Your step by step decomposition of the factor related levels "problem" points me into the right direction. I understand that your first fix was not a fix but rather a demonstration of what might have been the problem factorlevelswise.

Furthermore i understand that i have to make sure, that the factorlevels present in my fitted model are "in the same order" (for a lack of better words) in my "new example" so they are pointing to the right regression coefficient. If i am not doing this the predict function might run, but not giving me the correct values.

I will come back to you on this as i have to try out the code in detail and reread what was presented to me.

Please have patience :eek:
 
#6
Re: Biglm predict Error message "Error in x %*% coef(object) : non-conformable argume

Dear JesperHP,
Dear all,

as JesperHP suggested i did try out the following code fragment on my productive data. Mind that by productive data i mean a new data frame which might does not have all the factor levels in it when i was making the prediction. This is normal i want to use the original model to estimate prices on certain car makes, which are comming in one by one and not as a full list which fits the original data.frame with "all" makes and such :p.

As JesperHP pointed out naturally in the model matrix which may be produced by biglm when doing predictions some factors will not be there as they are failing to be represented in the "new" data frame which i want to predict.

Solution therefore is as following:

For the new, predictive data make sure all of the needed factor levels are there. But make also sure you are not recoding the true value of you predictive data! The following code is an adaption of JesperHPs code so i use his implications it for my "new" data.frame where values are to be predicted for:
Code:
## First i will get a list of all the factor-variables i do have in my data.frame which i used to make the regression modell on (olddata== big thing with 500k rows and over 40 columns)
factorlist<-lapply(olddata,function(x)is.factor(x)==TRUE)

## After i have the list of factor variables of "olddata" i tell R to only leave variables in that list that are truly factors.
factorlist<-names(factorlist[which(factorlist==TRUE)])

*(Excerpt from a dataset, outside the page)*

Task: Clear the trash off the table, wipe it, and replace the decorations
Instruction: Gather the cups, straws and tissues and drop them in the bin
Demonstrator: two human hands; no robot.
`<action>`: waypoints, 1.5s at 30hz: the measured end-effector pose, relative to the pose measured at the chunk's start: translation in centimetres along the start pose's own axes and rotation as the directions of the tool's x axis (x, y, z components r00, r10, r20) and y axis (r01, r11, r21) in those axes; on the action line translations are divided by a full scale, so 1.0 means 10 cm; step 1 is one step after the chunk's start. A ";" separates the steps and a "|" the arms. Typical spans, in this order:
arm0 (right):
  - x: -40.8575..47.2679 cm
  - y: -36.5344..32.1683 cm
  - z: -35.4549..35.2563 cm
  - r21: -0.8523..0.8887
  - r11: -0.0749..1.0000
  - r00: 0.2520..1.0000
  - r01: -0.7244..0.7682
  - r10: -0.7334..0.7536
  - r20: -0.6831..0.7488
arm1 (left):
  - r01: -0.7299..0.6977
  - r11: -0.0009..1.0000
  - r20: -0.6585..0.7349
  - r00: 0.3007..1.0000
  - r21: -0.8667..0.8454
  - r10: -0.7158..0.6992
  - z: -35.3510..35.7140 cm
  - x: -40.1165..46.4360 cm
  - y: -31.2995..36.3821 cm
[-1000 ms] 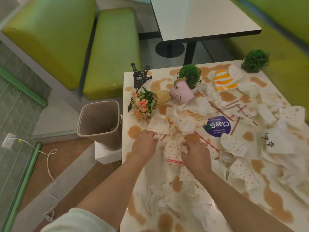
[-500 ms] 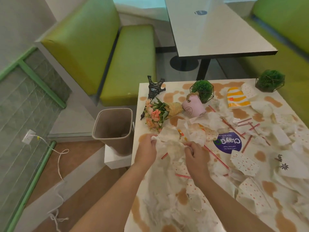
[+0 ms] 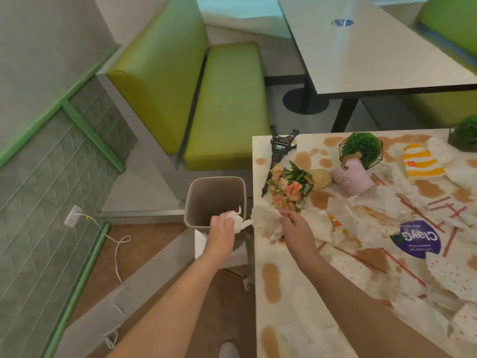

## Now with the list of true factors i will tell R to check for missing factor levels in  the new, to be predicted data AND if they are missing copy them to the factor levels of the new data without changing the origininal data. By this we achieve Dimensionconformability.

for (i in factorlist){
  newdata[,paste(i,sep=",")]<- factor(newdata[,paste(i,sep=",")],levels(olddata[,paste(i,sep=",")]))
} 

the last upper code is a modification of JesperHPs code...
intendedfactor=factor(c("a","c"),levels=c("a","b","c")) ## original one
intendedfactor=factor(newdata$column,levels(olddata$column)) #a more generalized version.


Now a prediction via biglm should work :-).
I tried it on data which i predicted with "regular" lm and big data biglm regression. Both gave the same result which shows, that inducing Dimensionconformability can be achieved by equalizing factor levels without changing true factor values per row.

:tup:

Have a nice weekend you all and thx for the help JesperHP.